- [WHAT YOU SHOULD DO]
Each line below with the string "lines" should be copied.

BEGIN INFORMATION SHOWN

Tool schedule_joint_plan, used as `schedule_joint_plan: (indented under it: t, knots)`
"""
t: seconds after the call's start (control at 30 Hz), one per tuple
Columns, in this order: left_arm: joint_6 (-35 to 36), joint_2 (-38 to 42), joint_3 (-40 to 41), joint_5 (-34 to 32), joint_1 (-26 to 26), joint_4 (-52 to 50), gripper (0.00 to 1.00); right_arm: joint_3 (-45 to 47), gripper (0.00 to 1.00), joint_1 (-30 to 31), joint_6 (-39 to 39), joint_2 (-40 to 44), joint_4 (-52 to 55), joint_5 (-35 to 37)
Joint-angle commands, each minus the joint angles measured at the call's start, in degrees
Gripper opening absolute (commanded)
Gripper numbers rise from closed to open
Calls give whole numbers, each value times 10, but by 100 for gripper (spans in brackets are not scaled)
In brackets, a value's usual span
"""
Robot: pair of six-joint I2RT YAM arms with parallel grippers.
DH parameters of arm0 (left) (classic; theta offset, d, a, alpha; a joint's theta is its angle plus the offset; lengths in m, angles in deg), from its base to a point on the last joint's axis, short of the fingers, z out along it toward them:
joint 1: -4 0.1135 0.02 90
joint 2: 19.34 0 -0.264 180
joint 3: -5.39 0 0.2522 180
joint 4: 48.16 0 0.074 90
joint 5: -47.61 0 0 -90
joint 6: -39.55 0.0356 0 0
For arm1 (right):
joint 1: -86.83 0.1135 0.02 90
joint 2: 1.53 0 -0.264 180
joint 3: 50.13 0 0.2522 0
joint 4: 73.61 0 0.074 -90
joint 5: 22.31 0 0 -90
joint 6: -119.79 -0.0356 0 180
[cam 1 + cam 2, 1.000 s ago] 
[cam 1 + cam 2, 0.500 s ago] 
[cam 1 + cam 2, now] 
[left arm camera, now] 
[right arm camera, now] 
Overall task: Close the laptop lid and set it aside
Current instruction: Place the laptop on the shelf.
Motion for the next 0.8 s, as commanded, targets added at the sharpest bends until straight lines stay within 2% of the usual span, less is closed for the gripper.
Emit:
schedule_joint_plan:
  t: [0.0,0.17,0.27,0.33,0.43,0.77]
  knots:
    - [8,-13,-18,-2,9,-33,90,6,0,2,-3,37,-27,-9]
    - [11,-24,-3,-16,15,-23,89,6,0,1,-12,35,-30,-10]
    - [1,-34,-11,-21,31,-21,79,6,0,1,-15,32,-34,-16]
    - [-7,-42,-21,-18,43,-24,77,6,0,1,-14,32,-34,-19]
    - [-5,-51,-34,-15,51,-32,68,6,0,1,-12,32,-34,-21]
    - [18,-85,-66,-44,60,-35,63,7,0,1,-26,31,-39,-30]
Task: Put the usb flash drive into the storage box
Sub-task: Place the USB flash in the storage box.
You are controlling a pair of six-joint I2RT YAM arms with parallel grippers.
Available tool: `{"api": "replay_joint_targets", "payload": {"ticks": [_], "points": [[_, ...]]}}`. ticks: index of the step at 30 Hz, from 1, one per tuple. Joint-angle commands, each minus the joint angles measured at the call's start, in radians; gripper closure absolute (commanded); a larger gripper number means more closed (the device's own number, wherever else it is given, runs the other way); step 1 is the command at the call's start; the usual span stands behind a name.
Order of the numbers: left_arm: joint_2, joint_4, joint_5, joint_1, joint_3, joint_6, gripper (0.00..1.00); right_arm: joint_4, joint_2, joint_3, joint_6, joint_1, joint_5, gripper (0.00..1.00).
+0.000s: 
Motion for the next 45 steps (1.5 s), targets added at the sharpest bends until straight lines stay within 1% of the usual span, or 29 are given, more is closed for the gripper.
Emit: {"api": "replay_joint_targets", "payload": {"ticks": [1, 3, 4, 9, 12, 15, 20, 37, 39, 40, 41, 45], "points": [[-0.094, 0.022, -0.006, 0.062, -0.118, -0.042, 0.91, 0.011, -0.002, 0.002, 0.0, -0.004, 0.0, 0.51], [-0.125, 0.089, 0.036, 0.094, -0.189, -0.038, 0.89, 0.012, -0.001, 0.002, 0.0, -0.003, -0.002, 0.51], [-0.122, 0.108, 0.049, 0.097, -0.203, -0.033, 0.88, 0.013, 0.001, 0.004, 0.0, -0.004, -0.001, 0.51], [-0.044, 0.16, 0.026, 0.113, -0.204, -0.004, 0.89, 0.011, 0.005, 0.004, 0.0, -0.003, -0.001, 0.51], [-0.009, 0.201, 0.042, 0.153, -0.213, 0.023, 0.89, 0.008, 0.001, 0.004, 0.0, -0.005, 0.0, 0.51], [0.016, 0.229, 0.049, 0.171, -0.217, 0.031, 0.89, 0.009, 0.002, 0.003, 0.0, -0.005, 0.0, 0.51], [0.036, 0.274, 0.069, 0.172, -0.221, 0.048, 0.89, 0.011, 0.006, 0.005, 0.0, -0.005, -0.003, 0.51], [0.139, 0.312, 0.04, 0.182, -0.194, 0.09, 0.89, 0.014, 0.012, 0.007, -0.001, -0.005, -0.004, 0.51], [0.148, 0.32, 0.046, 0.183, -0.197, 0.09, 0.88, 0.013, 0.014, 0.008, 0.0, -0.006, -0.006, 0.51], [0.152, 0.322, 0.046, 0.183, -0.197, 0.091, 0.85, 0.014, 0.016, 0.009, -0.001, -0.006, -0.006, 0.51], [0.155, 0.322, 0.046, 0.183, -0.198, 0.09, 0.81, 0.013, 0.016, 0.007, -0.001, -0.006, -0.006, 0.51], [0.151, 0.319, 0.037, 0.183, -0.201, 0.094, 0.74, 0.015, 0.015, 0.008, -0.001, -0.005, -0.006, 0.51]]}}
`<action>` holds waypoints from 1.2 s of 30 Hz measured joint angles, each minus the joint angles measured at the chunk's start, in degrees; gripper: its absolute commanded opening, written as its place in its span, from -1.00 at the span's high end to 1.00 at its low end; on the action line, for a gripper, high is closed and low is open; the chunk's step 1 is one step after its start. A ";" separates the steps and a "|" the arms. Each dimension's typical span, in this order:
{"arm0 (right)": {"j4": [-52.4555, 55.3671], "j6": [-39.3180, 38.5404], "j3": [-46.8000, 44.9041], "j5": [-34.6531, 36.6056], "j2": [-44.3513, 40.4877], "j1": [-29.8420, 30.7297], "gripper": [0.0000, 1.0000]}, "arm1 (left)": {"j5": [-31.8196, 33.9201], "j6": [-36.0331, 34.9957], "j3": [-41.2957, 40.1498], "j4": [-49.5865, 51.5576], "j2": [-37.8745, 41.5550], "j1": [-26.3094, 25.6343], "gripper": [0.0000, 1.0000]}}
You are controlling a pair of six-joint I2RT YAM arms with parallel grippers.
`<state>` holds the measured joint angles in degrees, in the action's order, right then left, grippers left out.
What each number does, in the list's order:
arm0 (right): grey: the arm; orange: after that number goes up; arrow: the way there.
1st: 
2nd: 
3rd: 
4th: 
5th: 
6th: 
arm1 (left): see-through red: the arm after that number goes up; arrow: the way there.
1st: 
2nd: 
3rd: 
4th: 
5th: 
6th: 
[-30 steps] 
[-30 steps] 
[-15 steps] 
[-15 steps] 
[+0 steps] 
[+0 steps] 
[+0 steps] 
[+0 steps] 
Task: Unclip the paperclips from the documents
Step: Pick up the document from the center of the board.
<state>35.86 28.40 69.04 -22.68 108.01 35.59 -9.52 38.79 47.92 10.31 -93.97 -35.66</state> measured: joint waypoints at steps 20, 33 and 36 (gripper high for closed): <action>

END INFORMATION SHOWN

- [EXERCISE OUTPUT]
Motion for the next 0.8 s, as commanded, targets added at the sharpest bends until straight lines stay within 2% of the usual span, less is closed for the gripper.
Motion for the next 45 steps (1.5 s), targets added at the sharpest bends until straight lines stay within 1% of the usual span, or 29 are given, more is closed for the gripper.

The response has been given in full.